#### Stored data ####
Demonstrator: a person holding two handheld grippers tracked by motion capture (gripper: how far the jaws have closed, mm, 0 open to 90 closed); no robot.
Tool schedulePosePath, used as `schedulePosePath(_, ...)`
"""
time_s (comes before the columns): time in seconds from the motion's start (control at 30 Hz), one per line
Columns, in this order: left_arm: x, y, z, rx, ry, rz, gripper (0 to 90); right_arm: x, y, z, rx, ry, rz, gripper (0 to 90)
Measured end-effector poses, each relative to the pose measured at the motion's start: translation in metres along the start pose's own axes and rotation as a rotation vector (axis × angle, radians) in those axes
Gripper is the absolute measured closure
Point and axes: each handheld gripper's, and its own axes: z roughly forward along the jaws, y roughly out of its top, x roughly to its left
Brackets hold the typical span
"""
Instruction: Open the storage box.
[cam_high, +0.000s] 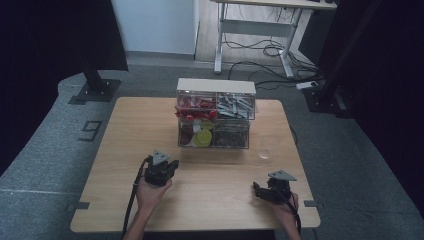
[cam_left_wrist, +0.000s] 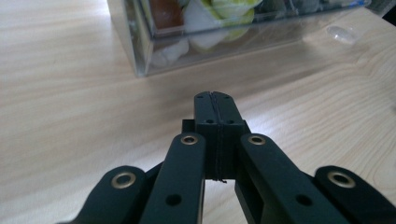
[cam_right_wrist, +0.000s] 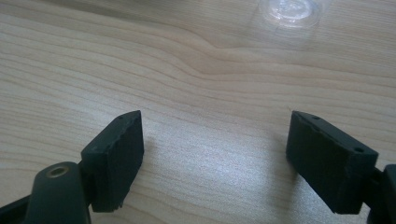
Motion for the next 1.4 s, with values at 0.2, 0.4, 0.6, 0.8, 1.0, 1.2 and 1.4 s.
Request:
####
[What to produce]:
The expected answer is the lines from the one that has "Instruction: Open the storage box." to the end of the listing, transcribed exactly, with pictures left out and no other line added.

[Reply to the task]:
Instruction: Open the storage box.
[cam_high, +0.000s] 
[cam_left_wrist, +0.000s] 
[cam_right_wrist, +0.000s] 
Motion for the next 1.4 s, with values at 0.2, 0.4, 0.6, 0.8, 1.0, 1.2 and 1.4 s.
Request:

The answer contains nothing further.